The Home Office has confirmed the second and final 2026 Youth Mobility Scheme ballot for Taiwanese nationals. According to the gov.uk notice, 200 places will be released in July after 800 were allocated in the first ballot in February, completing the annual total of 1,000 places. Those selected in the process may then apply to live, work and study in the UK for up to two years. The announcement is therefore not a visa grant in itself, but the reopening of a tightly timed pre-selection stage.
UK Visas and Immigration said entries must be submitted by email between 00:01 on Tuesday 14 July 2026 and 00:01 on Thursday 16 July 2026, using Taiwan time. The mailbox will be open for 48 hours only, and the department said one email must be sent for each applicant. Where multiple emails are sent by the same person, only one will be counted. In practical terms, the short submission window means applicants need the required information prepared before the ballot opens.

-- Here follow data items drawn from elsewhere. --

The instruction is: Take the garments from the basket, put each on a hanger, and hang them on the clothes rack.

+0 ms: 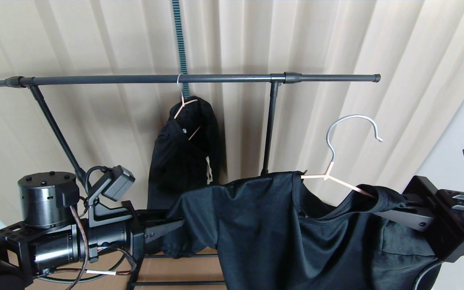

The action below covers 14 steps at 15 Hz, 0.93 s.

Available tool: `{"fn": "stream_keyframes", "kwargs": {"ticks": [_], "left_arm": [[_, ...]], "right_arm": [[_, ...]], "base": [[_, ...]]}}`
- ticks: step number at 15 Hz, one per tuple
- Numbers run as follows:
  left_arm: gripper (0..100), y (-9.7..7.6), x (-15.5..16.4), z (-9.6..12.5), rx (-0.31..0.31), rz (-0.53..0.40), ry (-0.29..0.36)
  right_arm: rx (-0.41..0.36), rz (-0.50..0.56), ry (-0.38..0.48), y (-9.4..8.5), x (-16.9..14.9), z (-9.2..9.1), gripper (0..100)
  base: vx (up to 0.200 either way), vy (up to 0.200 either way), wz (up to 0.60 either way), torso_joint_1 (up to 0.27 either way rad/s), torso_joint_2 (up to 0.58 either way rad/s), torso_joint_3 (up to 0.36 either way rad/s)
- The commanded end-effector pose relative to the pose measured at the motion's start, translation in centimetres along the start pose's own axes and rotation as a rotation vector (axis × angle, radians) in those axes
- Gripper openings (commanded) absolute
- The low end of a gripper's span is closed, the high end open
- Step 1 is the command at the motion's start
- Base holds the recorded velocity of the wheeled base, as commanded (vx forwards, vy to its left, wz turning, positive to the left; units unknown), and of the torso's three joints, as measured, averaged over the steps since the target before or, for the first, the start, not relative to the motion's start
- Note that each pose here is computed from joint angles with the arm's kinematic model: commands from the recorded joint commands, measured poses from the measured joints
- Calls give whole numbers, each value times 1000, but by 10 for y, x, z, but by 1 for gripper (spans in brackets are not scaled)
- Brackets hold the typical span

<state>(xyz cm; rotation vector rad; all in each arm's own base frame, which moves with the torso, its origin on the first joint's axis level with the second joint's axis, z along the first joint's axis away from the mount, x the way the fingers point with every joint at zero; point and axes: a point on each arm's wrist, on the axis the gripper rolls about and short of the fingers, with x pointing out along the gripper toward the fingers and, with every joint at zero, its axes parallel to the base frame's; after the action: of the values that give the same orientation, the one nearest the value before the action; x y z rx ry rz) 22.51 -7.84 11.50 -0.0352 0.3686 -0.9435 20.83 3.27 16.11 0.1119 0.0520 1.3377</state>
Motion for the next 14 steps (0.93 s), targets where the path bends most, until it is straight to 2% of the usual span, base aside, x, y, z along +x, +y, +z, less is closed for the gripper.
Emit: {"fn": "stream_keyframes", "kwargs": {"ticks": [1,8,14], "left_arm": [[0,1,1,1,1,0,-3],[0,7,-19,-4,-25,83,-12],[0,7,-26,-12,-48,104,1]], "right_arm": [[-3,1,-1,0,0,0,0],[4,-13,0,-4,-2,-1,0],[4,-19,-1,-4,-3,0,0]], "base": [[0,0,0,0,0,0],[0,0,0,0,0,0],[0,0,0,0,0,0]]}}
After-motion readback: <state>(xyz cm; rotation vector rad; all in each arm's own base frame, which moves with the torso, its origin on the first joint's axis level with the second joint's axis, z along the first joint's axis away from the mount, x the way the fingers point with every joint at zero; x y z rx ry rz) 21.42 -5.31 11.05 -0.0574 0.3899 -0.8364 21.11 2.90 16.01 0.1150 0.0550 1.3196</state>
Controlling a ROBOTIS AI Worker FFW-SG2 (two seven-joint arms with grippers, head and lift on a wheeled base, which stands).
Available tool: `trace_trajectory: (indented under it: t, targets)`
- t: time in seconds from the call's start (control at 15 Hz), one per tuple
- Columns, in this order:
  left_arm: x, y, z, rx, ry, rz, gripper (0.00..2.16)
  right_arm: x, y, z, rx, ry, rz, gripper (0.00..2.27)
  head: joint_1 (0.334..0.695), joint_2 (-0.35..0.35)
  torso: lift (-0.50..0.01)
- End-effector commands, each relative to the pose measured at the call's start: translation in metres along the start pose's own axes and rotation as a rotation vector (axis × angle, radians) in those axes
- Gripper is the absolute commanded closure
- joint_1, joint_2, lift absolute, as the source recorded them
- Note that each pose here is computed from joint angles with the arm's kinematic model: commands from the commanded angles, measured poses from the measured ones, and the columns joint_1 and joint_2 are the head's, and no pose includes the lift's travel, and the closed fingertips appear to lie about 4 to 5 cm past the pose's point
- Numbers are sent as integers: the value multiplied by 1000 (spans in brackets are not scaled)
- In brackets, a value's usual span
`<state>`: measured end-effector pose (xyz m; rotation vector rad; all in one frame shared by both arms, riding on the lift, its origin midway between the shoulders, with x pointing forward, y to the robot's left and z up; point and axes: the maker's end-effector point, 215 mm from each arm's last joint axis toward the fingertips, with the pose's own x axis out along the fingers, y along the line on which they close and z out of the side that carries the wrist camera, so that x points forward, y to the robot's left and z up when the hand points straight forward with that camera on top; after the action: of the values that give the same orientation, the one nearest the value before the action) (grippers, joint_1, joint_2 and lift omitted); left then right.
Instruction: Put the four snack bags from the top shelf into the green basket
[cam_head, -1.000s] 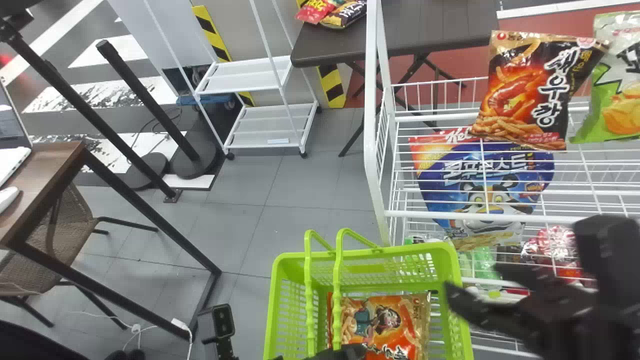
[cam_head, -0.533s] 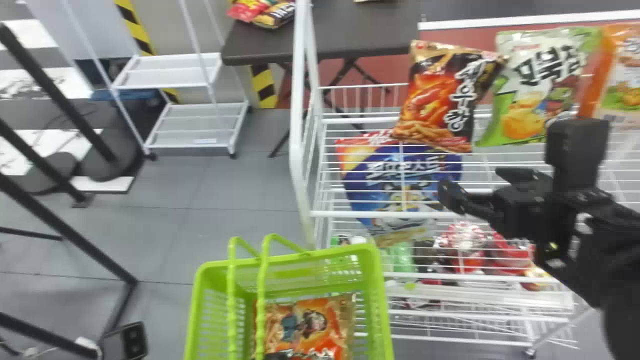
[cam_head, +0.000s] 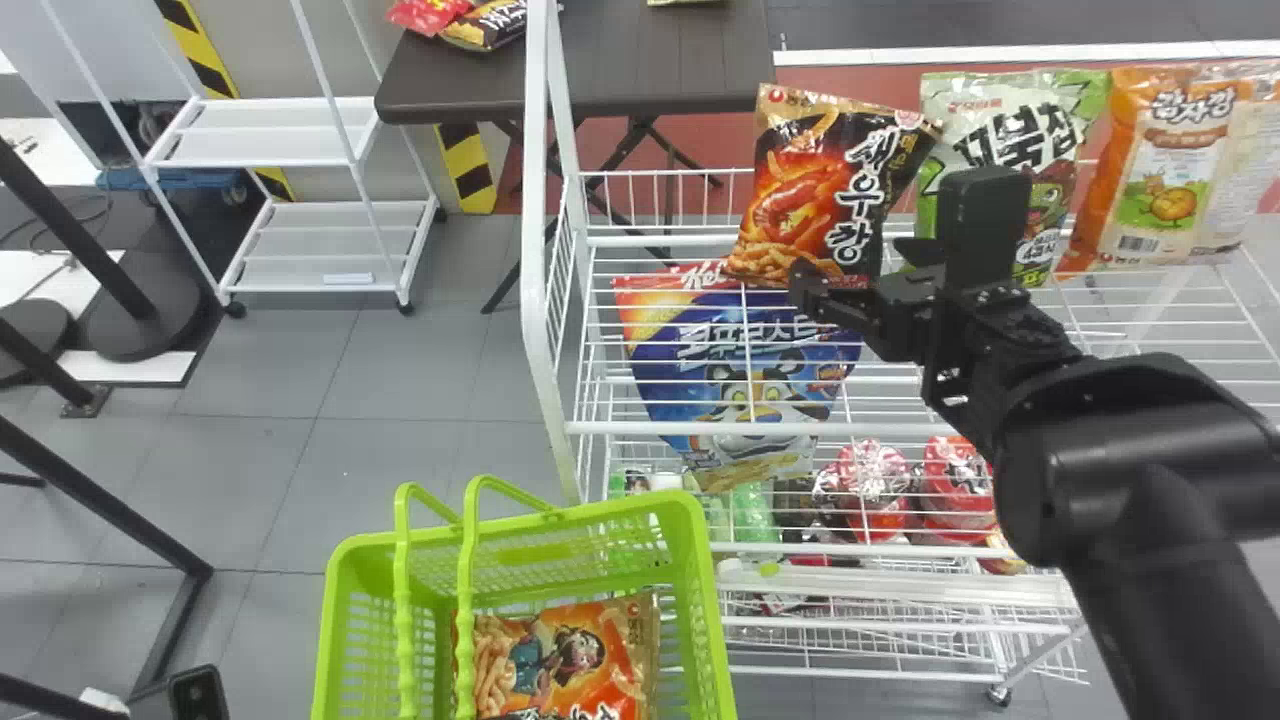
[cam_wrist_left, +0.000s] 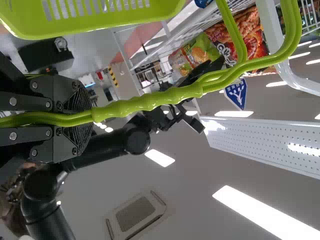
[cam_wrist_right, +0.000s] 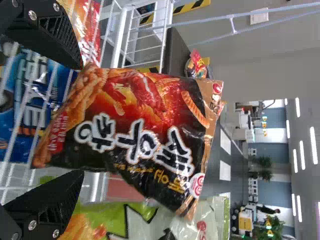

The formatting rules are unusually specific. The subject line must contain the applicant's name, date of birth in DD/MM/YYYY format, and passport number exactly as shown in the passport, and the Home Office said this must be written in English only. The body of the email must also be in English and include the applicant's name, date of birth, passport number and mobile telephone number. UKVI said all emails received within the window should trigger an automated confirmation, and applicants are being asked to check junk folders and mailbox storage before raising an enquiry.
Once the ballot closes, the remaining 200 places will be allocated at random by UKVI. Successful entrants are due to receive a further email by 30 July 2026 confirming that they may proceed and setting out the next steps, including the documentary evidence required for entry clearance. Applicants who are not selected should receive an email within two weeks of the ballot closing. The government notice states that the ballot result is final and there is no right of appeal against an unsuccessful outcome.
Selection in the ballot is only the start of the process. Successful entrants must complete the online Youth Mobility Scheme application and attend a biometrics appointment at a Visa Application Centre by 30 October 2026 if their case is to be considered. That creates a second, separate compliance deadline after the ballot itself. Applicants who leave document gathering or appointment booking until late in the process may find there is little room to correct errors or replace missing evidence.
The Home Office has also confirmed that Youth Mobility Scheme applicants will not receive a visa vignette for travel. Instead, successful applicants must create a UKVI account and access their eVisa before departure to the UK. The effect is straightforward: digital immigration status now forms part of the pre-travel process. For advisers and applicants, the administrative task does not end with the visa decision.
The notice also addresses Taiwanese nationals living outside Taiwan. They may enter the ballot using the same process and, if selected, submit their application in their country or territory of residence, but applications for this scheme cannot be made from within the UK. Taken together, the July ballot is best understood as a three-stage process: a 48-hour email entry window, a random selection decision, and a visa application route that must be completed by 30 October 2026. That sequence is the main operational point in the government's update.